Reestructuran las acusaciones contra el líder venezolano
El Departamento de Justicia de Estados Unidos ha dado un vuelco en su ofensiva legal contra Nicolás Maduro al reconocer que el llamado “Cártel de los Soles”, no es un grupo real del narcotrafico sino a una cultura de “clientelismo vinculada al dinero de las drigas dentro del ejército y el Gobierno de Venezuela".
La fiscalía admitió que el nombre “Cártel de los Soles” no refiere a un cártel estructurado al estilo de las mafias tradicionales, aunque el Gobierno qué encabeza Donald Trump lo ha declarado una organización criminal terrorista.
Con ello, los fiscales han tenido que reestructurar sus argumentos y centrando el debate en la corrupción interna del aparato estatal venezolano en lugar de en una conspiración terrorista formal.
La investigación ha revelado que el concepto del “Cártel de los Soles” tiene un origen más periodístico que criminalístico, pues el término fue acuñado por la prensa venezolana en la década de 1990 para señalar a generales individuales que lucían soles en sus uniformes y participaban en actos de corrupción.

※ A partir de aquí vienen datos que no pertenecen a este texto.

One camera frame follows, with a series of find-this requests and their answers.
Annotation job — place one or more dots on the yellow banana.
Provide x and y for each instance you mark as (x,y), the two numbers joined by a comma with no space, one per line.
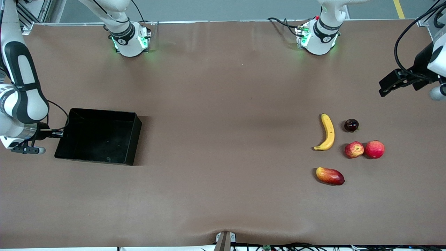
(329,132)

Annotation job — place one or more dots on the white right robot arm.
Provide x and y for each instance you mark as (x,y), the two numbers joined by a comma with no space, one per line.
(21,97)

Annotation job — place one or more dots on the red yellow mango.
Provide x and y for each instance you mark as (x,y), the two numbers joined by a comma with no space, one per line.
(330,176)

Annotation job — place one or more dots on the small red yellow apple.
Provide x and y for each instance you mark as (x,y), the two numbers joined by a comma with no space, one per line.
(354,150)

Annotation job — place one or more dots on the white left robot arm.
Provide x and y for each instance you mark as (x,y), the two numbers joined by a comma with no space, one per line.
(318,40)

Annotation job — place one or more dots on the brown table mat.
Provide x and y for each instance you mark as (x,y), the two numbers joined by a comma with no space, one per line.
(209,191)

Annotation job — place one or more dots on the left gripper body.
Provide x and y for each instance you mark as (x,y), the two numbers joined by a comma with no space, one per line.
(422,63)

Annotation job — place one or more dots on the small green circuit board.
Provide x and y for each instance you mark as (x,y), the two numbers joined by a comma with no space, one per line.
(267,248)

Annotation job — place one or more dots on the black plastic box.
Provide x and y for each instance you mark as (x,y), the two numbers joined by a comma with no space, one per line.
(101,139)

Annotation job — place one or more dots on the aluminium frame profile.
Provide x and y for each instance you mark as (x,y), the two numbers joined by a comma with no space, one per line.
(423,21)
(28,28)

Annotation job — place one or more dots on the grey metal table bracket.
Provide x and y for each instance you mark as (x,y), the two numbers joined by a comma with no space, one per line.
(224,242)

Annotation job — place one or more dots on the dark purple plum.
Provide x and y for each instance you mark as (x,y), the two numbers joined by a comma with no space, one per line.
(351,125)

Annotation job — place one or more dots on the round red apple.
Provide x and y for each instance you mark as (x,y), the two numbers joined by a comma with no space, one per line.
(374,150)

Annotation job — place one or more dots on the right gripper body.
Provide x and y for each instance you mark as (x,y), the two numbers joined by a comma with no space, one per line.
(42,135)

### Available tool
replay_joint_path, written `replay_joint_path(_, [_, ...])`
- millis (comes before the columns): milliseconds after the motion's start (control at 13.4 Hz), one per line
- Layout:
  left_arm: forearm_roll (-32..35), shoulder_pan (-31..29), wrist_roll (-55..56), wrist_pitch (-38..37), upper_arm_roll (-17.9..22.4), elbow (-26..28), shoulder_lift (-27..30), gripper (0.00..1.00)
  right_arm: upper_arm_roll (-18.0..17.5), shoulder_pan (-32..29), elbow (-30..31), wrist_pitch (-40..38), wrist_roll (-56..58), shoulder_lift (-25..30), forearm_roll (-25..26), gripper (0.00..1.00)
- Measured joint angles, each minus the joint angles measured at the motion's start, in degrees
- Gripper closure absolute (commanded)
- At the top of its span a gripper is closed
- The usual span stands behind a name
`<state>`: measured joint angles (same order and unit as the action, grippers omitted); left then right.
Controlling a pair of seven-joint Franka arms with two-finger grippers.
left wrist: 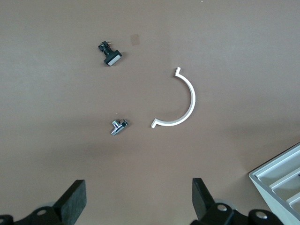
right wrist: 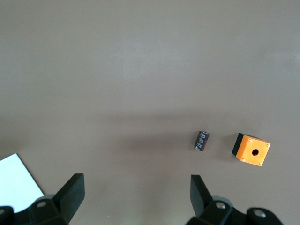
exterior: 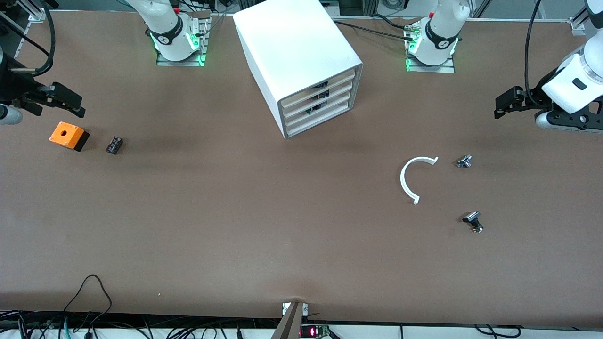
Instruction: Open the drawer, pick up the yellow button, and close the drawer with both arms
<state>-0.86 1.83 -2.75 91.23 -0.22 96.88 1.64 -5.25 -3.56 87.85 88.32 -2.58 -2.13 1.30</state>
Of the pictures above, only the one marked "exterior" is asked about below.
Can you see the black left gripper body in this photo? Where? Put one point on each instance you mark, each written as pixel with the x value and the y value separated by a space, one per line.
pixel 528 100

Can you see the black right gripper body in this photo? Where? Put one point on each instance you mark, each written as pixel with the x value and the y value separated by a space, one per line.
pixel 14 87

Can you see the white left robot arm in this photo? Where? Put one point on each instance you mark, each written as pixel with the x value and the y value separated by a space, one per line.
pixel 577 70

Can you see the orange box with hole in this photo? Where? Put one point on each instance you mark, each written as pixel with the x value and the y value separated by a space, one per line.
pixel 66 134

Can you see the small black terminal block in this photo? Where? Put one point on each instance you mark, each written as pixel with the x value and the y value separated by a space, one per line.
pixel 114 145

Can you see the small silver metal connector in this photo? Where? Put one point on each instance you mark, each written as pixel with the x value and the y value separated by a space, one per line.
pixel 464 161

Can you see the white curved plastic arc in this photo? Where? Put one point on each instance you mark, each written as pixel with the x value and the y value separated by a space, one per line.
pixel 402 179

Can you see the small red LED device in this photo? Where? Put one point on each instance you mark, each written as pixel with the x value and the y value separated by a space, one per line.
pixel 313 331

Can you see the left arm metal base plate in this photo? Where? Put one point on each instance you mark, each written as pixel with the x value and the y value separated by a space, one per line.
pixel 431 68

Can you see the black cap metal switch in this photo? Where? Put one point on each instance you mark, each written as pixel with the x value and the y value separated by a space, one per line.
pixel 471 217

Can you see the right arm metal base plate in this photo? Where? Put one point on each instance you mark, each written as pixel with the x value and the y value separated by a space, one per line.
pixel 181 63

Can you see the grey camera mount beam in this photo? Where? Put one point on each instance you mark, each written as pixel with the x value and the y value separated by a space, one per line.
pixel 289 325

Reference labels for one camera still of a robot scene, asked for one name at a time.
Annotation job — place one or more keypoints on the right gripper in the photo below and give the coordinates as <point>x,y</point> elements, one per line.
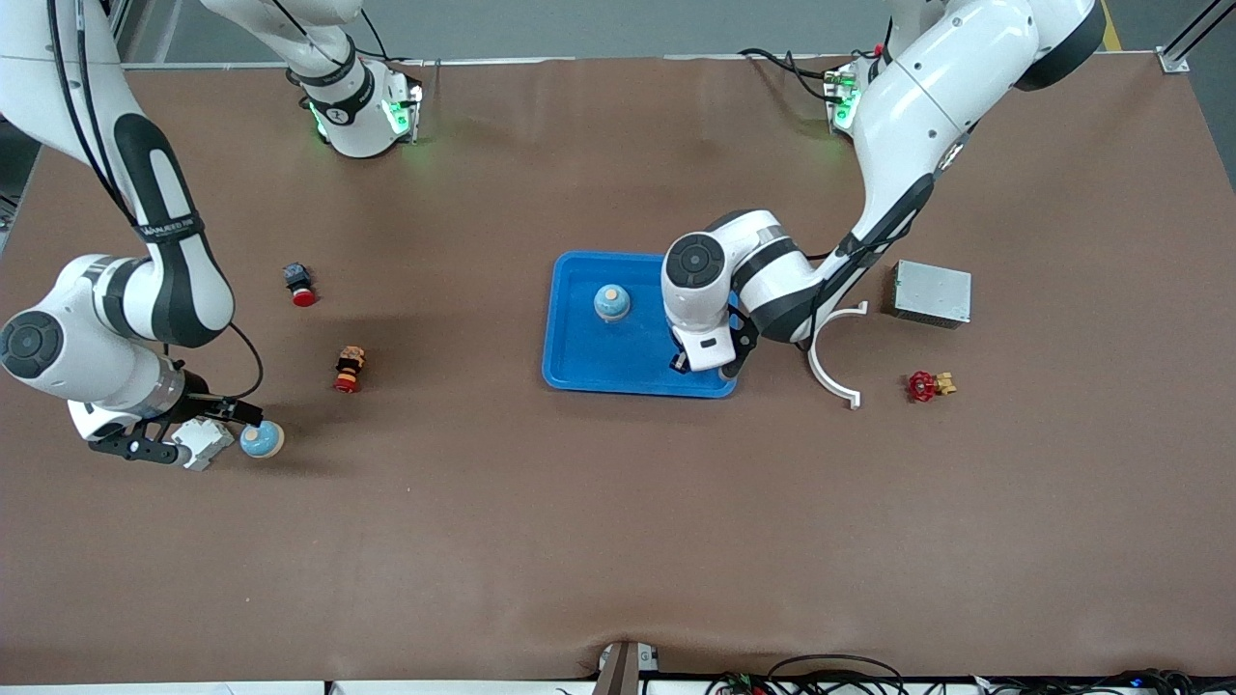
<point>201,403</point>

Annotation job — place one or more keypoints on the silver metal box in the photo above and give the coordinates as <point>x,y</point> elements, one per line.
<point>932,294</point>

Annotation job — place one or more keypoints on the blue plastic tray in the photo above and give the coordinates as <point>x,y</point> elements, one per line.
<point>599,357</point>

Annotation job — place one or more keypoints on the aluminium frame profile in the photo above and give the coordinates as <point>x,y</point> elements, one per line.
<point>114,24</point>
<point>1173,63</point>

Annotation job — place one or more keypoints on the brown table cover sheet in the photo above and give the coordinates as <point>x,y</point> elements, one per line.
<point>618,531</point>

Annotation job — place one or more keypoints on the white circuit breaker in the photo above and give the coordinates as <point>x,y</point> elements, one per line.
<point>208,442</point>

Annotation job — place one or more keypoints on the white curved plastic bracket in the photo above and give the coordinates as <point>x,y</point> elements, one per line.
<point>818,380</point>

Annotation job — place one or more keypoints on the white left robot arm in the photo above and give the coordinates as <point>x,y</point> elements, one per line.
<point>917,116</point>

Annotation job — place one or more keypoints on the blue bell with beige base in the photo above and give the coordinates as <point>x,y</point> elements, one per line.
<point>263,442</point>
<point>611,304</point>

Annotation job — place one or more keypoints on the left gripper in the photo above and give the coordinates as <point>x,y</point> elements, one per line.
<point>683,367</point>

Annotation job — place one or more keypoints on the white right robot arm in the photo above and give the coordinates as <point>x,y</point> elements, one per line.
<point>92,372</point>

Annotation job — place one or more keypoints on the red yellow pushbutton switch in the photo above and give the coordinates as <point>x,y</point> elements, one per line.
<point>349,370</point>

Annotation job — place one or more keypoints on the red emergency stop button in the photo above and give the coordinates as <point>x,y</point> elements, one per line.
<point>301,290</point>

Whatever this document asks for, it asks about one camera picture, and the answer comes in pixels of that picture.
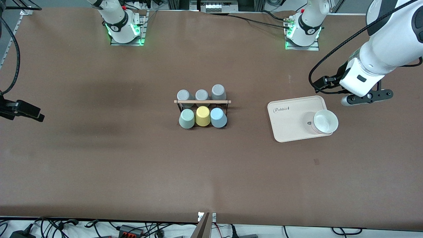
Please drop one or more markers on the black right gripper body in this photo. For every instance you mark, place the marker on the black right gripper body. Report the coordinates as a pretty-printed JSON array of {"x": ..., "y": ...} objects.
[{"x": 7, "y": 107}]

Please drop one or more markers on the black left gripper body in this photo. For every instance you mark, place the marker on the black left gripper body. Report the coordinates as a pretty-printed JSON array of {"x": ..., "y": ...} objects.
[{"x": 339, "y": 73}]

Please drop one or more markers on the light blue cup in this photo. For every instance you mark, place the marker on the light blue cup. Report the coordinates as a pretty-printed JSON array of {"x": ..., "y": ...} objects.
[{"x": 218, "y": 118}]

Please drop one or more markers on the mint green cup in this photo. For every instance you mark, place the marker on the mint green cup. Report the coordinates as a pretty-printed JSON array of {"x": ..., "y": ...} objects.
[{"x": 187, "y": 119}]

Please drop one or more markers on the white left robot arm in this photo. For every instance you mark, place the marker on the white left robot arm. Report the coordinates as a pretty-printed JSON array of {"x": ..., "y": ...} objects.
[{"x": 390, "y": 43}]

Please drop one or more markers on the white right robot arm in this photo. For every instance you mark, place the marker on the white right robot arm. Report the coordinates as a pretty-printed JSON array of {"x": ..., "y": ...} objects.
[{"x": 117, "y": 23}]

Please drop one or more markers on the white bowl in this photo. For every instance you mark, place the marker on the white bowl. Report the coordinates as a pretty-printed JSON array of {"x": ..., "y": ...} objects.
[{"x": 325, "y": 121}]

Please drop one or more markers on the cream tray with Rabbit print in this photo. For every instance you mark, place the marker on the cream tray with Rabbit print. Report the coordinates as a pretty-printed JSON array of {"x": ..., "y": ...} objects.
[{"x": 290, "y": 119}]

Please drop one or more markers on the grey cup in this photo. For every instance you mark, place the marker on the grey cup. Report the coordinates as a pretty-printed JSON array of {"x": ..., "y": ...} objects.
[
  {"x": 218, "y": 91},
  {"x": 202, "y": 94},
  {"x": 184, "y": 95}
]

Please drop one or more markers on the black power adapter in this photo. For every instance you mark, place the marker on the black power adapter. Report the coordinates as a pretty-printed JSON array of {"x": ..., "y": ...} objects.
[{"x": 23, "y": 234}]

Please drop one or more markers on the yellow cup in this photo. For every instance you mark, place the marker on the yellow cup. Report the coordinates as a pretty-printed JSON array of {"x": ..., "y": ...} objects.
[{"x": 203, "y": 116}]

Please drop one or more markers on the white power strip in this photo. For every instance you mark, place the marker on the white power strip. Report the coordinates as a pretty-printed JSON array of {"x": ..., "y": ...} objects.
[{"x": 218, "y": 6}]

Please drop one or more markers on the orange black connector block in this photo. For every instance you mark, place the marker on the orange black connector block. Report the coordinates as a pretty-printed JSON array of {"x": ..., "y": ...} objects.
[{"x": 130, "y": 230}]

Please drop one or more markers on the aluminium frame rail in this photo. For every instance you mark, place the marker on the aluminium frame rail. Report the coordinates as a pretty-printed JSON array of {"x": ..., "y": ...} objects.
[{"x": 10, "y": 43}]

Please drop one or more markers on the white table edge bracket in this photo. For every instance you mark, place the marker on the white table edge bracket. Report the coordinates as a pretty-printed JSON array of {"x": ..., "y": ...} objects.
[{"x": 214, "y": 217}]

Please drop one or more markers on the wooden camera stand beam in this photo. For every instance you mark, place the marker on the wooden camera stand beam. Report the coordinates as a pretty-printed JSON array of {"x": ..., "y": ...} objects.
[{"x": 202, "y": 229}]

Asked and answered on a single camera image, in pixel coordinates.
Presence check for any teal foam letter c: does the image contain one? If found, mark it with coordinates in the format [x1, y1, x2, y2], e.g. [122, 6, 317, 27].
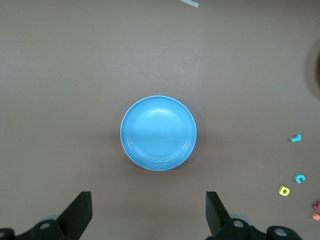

Al tratar esta frase como un cártel formal con mando único, el gobierno estadounidense basó parte de su presión diplomática en un fundamento que expertos en crimen organizado ahora califican como erróneo, lo que representa un golpe a la credibilidad de las pruebas presentadas inicialmente bajo la gestión de Marco Rubio en el Departamento de Estado.